I'm a little late to this discussion but I'd like to inject some food for thought.
In 2006 and 2007, as a business consultant (see
www.SMITH-TRG.com ), I have twice led an equity investor group business case evaluation of a global interactive digital-media network. Based on what I've read - clients had same concept as yours. At first blush - great idea. Actually, an outstanding idea when you embrace the direction interactive digital-media is going world-wide. However, at the end-of-the day, the key business drivers were: 1) financial viability - how much money would it take to acquire (roll-up if you will) or establish a global partnership of independent operators? What would be the business model that would make everyone money (revenue share?!, etc...) 2) Management and day-to-day operational control of new business entity. We took a GLOCAL (global network with local management of media/service delivery, etc...)approach. Local folks must serve community and infrastructure unique needs. 3) Technology - do you cobble together existing platforms or do you standardize on emerging technology solutions? fyi, very complex discussion between hypothetical headquarters types and local operators. Someone would face the need to pay for change - technology, business processes and practices, distribution, billing, etc... Who is it? Will they want ot? 4) Though this is last on this list it is the most important - what about the customer? What do they really want, what will they pay for it (value defined and appreciated by the customer), will there be enough very large customers (Global 2000) to help reach positive cash flow to sustain the business model over time. Global accounts would have to make 3 to 5 yr contractual commitments to insure content delivery demand...ongoing business revenue sustainability - market value creation.
In reality...it is all about scalability and positive cash flow.
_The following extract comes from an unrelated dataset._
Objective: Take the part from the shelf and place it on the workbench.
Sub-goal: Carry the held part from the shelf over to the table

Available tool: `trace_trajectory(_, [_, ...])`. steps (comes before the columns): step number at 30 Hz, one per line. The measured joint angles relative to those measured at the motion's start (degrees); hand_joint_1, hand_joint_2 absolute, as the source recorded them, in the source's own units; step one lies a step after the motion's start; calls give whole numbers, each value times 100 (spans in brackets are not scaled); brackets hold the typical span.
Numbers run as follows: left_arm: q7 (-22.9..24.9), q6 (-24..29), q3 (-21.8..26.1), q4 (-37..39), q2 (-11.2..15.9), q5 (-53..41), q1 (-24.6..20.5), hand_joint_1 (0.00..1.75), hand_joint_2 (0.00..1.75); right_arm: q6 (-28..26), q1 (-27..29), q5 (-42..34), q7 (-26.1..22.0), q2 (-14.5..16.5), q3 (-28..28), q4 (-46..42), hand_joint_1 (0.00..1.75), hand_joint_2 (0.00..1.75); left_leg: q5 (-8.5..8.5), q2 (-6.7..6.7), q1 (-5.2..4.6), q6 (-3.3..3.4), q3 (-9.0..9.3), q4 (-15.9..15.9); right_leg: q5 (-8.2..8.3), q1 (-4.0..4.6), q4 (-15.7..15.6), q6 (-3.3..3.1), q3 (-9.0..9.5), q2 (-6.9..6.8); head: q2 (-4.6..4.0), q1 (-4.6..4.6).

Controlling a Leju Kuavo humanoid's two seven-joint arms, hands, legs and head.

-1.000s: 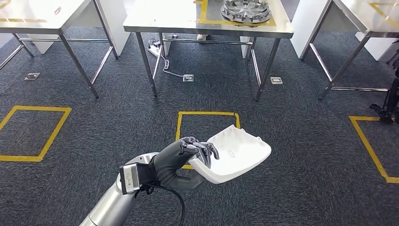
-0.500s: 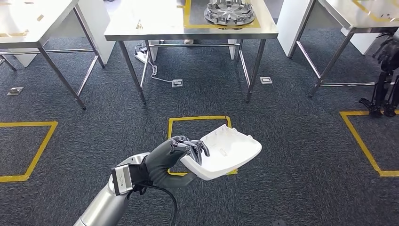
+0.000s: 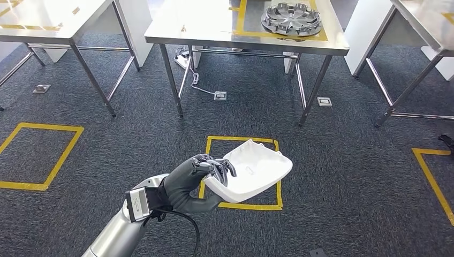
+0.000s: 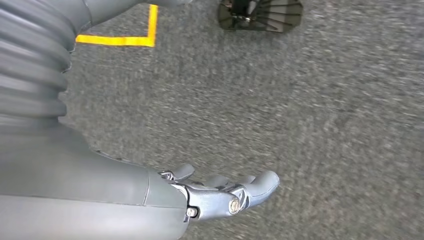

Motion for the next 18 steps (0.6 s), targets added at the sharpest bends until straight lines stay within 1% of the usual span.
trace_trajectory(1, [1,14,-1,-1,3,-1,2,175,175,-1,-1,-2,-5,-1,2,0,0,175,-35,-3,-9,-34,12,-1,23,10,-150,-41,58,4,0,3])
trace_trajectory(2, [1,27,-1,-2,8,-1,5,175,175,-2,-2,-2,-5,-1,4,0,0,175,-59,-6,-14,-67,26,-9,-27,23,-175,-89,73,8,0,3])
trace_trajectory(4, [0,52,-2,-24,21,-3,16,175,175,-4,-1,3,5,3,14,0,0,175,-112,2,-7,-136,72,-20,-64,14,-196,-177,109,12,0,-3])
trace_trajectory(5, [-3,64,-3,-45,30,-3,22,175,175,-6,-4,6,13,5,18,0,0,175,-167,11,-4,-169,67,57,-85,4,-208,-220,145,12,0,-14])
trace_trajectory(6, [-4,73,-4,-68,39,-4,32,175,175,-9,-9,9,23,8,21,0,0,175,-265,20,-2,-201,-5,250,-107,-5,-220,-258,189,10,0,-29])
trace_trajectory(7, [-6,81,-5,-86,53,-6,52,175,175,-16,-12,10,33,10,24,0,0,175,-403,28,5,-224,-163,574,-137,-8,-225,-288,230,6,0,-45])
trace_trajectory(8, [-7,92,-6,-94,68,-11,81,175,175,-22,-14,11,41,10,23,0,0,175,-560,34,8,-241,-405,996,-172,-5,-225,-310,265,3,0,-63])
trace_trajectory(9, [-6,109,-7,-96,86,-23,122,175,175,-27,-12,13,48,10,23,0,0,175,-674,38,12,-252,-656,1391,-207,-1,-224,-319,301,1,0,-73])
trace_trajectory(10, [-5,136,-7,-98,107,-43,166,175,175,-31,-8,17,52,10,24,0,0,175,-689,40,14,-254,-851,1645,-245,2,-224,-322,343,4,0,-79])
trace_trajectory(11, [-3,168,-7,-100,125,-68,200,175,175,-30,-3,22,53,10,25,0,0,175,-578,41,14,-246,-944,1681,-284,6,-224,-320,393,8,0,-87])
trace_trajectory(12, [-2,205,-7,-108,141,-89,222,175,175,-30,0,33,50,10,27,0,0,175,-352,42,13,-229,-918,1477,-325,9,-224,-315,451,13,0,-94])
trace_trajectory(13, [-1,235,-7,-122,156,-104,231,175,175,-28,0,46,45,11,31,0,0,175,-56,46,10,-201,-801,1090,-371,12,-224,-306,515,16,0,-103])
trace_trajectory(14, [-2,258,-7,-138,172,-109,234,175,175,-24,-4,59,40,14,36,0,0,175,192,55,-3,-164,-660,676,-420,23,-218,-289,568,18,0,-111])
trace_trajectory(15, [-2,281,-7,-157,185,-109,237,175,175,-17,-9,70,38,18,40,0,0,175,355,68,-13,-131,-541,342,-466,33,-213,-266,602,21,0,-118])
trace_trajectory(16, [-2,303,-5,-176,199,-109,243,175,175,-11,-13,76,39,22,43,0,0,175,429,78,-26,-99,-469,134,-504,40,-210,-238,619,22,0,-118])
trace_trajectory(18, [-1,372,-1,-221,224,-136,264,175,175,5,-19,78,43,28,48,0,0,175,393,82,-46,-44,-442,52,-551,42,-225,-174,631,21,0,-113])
A privately funded endeavor will require significant long term financial commitment. Public funding - public traded company (ugly place to be for anyone these days...but that could change quickly) could make this happen. But would have to be a strategic top-down decision, agressive implementation plan to demonstrate to shareholders it was a smart ROI driven move.
Bottom line...this is a great idea/concept, but the devil is in the details. Investors will want hard answers to many interrelated execution questions.
Where I see hope - regional players could consolidate, do a smaler version of the global. They could then build a coalition or business alliance with other regional across the globe. Then...future years...they could merge. Achieve end-game objectives.
Hope this helps. I'm curious what others think...have to say.